Modificato anche l'articolo 589 del codice penale, quello di omicidio colposo, che con la nuova formulazione prevede, se il fatto è commesso nell'esercizio abusivo di una professione sanitaria o un'arte sanitaria, la reclusione da 3 a 10 anni. Nuove pene anche per l'articolo 590 del codice penale (lesioni personale colpose) che nel caso siano commesse nell'esercizio abusivo di una professione per la quale è richiesta una speciale abilitazione dello Stato o di un'arte sanitaria la pena per lesioni gravi è della reclusione da sei mesi a due anni e la pena per lesioni gravissime è della reclusione da un anno e sei mesi a quattro anni.
Confermate anche le pene per chi esercita senza la necessaria licenza per l'esercizio di un'arte ausiliaria delle professioni sanitarie o dell'attestato di abilitazione richiesto dalla normativa vigente: sarà punito con la sanzione amministrativa pecuniaria da 2.500 a 7.500 euro.
Riforma Ordine
Era la questione più spinosa, quella contro la quale la FNOMCeO e CAO avevano fatto "muro", contestando il nuovo limite di due mandati, le norme sui revisori dei conti iscritti al Registro, le regole sul voto e sull'inclusione di nuove professioni.
Dopo incontri al Ministero della Salute formali e informali, alla presenza di esponenti FNOMCeO, gli ostacoli sembrano essere stati superati con l'approvazione, oggi, di alcuni emendamenti che porta una serie di compromessi.
La misura forse più importante è la soppressione della norma che imponeva agli Ordini a loro spese di istituire seggi negli ospedali e procedure di voto online, da disciplinare con decreto del Ministro della Salute. Ora queste procedure saranno facoltative.

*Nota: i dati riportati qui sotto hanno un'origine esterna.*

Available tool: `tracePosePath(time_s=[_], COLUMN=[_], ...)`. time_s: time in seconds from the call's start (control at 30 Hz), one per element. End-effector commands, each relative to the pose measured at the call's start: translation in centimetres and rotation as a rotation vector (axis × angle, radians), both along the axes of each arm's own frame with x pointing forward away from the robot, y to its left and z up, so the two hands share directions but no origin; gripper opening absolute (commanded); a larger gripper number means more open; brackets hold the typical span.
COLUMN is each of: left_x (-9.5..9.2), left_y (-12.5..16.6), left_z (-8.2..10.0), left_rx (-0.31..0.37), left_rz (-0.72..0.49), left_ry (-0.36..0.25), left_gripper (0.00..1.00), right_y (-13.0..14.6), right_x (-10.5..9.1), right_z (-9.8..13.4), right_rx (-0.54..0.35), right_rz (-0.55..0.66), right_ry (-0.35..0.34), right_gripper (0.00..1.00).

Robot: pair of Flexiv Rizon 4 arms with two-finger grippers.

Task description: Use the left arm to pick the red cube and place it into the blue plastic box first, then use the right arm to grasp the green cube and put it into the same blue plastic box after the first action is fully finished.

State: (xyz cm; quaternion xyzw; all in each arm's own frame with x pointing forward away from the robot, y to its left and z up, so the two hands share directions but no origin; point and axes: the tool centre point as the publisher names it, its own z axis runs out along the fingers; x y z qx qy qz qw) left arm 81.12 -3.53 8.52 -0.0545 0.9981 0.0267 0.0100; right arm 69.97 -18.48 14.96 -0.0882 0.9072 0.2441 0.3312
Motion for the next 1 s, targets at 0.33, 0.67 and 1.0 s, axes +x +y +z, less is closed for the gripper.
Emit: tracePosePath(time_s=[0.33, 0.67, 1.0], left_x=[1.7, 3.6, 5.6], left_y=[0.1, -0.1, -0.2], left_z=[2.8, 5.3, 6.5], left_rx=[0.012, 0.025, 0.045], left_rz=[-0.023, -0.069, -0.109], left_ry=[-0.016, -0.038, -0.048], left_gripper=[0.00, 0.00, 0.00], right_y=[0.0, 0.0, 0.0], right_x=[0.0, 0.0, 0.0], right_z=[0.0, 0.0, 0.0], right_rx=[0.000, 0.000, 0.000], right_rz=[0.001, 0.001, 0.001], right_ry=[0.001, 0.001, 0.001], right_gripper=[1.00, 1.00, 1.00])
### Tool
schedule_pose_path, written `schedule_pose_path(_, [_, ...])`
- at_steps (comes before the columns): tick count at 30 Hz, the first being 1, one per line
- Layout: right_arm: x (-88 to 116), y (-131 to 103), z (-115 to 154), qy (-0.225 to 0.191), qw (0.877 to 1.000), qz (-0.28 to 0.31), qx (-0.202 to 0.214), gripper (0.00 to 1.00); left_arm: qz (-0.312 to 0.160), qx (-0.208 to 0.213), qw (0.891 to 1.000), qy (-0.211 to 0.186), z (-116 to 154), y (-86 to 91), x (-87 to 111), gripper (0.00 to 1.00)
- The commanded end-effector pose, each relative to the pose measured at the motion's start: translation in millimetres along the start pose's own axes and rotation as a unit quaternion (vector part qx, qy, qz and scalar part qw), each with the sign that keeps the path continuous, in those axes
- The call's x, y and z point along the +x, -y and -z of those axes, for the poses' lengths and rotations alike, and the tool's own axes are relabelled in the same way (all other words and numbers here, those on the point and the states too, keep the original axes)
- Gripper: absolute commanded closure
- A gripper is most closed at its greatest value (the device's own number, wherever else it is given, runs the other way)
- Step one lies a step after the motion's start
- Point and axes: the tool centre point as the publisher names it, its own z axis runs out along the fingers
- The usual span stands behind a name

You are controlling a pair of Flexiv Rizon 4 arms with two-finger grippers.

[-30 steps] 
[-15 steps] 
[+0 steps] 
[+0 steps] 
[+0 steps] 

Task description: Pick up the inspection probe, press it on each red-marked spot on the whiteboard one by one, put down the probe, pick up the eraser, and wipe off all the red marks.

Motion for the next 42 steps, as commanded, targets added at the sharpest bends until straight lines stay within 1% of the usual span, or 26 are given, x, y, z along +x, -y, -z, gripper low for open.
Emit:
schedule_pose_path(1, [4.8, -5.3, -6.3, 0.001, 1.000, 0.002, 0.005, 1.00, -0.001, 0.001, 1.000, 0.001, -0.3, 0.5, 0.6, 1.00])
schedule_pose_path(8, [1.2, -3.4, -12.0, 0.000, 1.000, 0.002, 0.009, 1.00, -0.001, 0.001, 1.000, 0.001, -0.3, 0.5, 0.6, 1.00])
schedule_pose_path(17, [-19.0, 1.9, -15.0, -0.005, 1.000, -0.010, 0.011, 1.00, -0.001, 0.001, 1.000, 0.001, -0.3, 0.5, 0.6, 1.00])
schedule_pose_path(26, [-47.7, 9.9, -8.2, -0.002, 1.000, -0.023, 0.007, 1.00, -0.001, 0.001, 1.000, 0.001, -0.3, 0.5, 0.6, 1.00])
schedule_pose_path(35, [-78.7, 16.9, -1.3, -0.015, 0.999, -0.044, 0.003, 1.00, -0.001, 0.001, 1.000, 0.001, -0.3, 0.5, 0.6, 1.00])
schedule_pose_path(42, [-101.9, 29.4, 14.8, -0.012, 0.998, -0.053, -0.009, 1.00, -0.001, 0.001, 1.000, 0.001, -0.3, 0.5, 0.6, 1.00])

Nelle elezioni l'equilibrio di genere e il ricambio generazionale non sono più garantiti ma semplicemente favoriti. Stop anche alla "terzietà" assoluta dei revisori dei conti; il collegio non è più composto da quattro iscritti nel Registro dei revisori legali, ma da un presidente iscritto nel registro più tre membri di cui uno supplente iscritti agli albi. La votazione per l'elezione del Consiglio direttivo e della commissione di albo sarà valida in prima convocazione con la presenza dei due quinti degli aventi diritto, in seconda con un quinto e non più un quarto degli iscritti. A partire dalla terza convocazione la votazione è valida qualunque sia il numero dei votanti.
Tra le norme che portano, o meglio porteranno, un ricambio Consigli OMCeO il vincolo di due mandati; ma dopo l'approvazione della Legge si partirà da zero, quindi i componenti degli esecutivi ordinistici con alle spalle più di due mandati consecutivi possono ancora ricandidarsi.
Nelle sanzioni disciplinari si tiene conto degli obblighi in capo agli iscritti, derivanti non solo dalle leggi ma anche da contratti e convenzioni nazionali. Le tasse di iscrizione possono essere modulate tenendo conto delle condizioni economiche degli iscritti anziché solo dello stato di occupazione. Di sciogliere consigli ordinistici inadempienti si occuperà una commissione di cui oltre a iscritti all'Albo farà parte anche un componente designato dal Ministero della Salute. Per le modifiche al codice deontologico ci vorrà una maggioranza di tre quarti e non due terzi dei votanti. Infine, una norma rivolta più che altro a professioni sanitarie diverse da quella medica: il rappresentante legale dell'albo può chiedere al Ministero della salute l'istituzione di un nuovo Ordine che assuma la denominazione corrispondente alla professione sanitaria svolta se il numero degli iscritti a un albo supera i 50 mila; modi e termini saranno fissati con decreto del Ministro della salute.